Hunter, now 68 and living in Florida, grew nostalgic amid news that the old building that housed his first nightclub will face the wrecking ball -- perhaps as early as today -- to make way for future development.
Hunter, longtime patrons and former employees shared memories of love, love lost and lasting friendships at what became the most prominent gay bar in the suburbs.
"There's a lot of stories from customers that say they weren't really out," Hunter said. "They'd drive to Hunters, sit in their car, and were nervous. They didn't wanna go in because they were scared and so forth and so on. But they eventually made it in the bar and they were comforted and felt safe there. That was their coming out."
From the beginning, the bar's motto was "fun and friendly," welcoming the likes of police officers, drag queens and everyone in between, Hunter said.
Patrons say the nightclub was known for its lavish New Year's Eve parties, with a humongous buffet, champagne fountains and midnight balloon drop. Halloween and the day before Thanksgiving were also big nights, as were most Wednesdays in the early days, with a 25-cent draft beer special. Many of the parties were orchestrated by Marion Hunter, who died in 1995.
Mark Hunter said there were few problems over the years or any outward discrimination from the community. Backed by the Hyatt Corp. from the beginning, Hunter eventually bought the 1.5-acre property from the company. One of the hoteliers' big wigs even came in for a drink one time.
"Hunters Elk Grove was big and obvious, and it was notorious," Hunter said. "Everyone knew it was a gay bar."
It also became a second home for many patrons. Hunters hosted Thanksgiving and Christmas dinners for those who were alone or rejected by family.
"For him to have the belief that this (bar) could make it out in the suburbs -- and perhaps run into a lot of opposition -- gives a lot of credit to who Mark is," said a longtime Elk Grove Village patron who only identified herself as Lori. "Mark had more than a business going there. He had a vision. He knew there was a need. He knew that people needed a place to go just to be comfortable."

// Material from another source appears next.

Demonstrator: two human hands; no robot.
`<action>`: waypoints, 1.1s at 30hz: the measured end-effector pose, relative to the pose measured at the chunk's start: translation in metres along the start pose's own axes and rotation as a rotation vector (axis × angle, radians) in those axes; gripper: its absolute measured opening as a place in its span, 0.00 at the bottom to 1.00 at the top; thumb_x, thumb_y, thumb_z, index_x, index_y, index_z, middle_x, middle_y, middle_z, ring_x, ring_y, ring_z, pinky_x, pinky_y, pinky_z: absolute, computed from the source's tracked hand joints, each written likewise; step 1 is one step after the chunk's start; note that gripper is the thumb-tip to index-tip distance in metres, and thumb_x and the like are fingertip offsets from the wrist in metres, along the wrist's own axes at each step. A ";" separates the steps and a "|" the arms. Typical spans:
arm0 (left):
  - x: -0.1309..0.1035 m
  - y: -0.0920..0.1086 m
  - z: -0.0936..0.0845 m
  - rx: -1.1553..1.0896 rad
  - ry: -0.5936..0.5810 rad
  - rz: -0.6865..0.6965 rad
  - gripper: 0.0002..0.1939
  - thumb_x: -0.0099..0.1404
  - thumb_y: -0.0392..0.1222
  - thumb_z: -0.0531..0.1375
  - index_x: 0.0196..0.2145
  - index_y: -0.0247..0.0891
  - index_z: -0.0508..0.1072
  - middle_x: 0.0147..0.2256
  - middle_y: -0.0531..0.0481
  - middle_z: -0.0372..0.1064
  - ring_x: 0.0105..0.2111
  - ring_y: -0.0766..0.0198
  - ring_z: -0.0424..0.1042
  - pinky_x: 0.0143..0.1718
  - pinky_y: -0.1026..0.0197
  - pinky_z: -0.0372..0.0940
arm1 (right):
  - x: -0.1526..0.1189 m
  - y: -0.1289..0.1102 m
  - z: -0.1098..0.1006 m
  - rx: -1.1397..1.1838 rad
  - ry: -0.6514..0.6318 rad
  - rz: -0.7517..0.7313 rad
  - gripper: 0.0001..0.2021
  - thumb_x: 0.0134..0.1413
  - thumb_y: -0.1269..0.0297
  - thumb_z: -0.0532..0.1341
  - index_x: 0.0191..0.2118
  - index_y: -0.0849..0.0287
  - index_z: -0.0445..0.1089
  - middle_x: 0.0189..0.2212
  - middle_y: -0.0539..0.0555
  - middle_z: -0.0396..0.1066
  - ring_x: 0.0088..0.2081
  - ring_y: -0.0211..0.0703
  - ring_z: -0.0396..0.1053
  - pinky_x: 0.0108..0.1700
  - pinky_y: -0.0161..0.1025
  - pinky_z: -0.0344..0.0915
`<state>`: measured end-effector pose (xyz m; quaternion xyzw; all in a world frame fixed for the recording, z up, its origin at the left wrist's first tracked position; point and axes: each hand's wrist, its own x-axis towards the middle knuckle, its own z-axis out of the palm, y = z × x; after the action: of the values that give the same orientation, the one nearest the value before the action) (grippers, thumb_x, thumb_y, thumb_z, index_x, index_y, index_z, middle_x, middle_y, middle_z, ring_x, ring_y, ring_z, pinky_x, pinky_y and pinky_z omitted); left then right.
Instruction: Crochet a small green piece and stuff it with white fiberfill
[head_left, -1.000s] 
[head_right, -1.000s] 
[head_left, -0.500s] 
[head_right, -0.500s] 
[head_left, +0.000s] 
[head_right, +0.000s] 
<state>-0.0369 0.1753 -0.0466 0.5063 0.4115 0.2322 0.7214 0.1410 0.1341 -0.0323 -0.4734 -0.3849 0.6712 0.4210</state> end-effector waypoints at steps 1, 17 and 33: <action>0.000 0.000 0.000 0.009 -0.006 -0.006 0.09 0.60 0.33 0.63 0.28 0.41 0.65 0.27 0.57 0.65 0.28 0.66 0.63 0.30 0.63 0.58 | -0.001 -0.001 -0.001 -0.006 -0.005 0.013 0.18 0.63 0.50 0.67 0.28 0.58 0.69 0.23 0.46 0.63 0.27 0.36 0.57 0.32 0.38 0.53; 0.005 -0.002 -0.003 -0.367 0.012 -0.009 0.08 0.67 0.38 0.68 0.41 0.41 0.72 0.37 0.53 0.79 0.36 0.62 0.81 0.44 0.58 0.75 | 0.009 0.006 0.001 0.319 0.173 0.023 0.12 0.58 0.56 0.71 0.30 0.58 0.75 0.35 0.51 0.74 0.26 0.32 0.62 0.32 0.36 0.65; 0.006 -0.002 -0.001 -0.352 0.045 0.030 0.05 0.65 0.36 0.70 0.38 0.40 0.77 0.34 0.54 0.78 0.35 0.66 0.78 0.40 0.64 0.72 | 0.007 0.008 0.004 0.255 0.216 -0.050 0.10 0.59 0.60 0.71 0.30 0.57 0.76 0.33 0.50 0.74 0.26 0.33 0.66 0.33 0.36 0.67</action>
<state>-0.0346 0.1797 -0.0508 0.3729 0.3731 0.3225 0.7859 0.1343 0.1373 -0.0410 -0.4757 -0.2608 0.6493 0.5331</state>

And like all families have a Grandma, so did Hunters. It's the nickname patrons affectionately gave to Emil Benak, one of the original and longtime bartenders, who became known for his sage advice.
"We can talk to our gay families about things we can't talk to our blood families about," Benak said.
Another regular, Gary Niemiec of Hoffman Estates, said when he started going to the bar in 1984, there were few other places in the suburbs where gay men could go and feel welcome.
"Many people spent their day hiding who they were, and to be able to be yourself was really important," he said.
Hunter sold the nightclub in 2013 when he moved to Florida and opened a club in Fort Lauderdale. He also operates a club in California.
The Elk Grove bar's last owner, Sam Cecola, the Barrington businessman who also owns the Admiral Theatre strip club in Chicago, sold the property to village officials for $1.35 million last June. The village annexed the property and hired a demolition company to knock down the building -- which they say is in disrepair -- and prepare the site for future commercial development.
Hunter said he isn't sad to see the building itself go -- he says it's been in bad shape for years -- but he suggested a marker be placed there to signify its importance in LGBTQ history.
"People were coming from Elgin, Cary, Wisconsin, everywhere to come to Hunters," he said. "It was pretty amazing."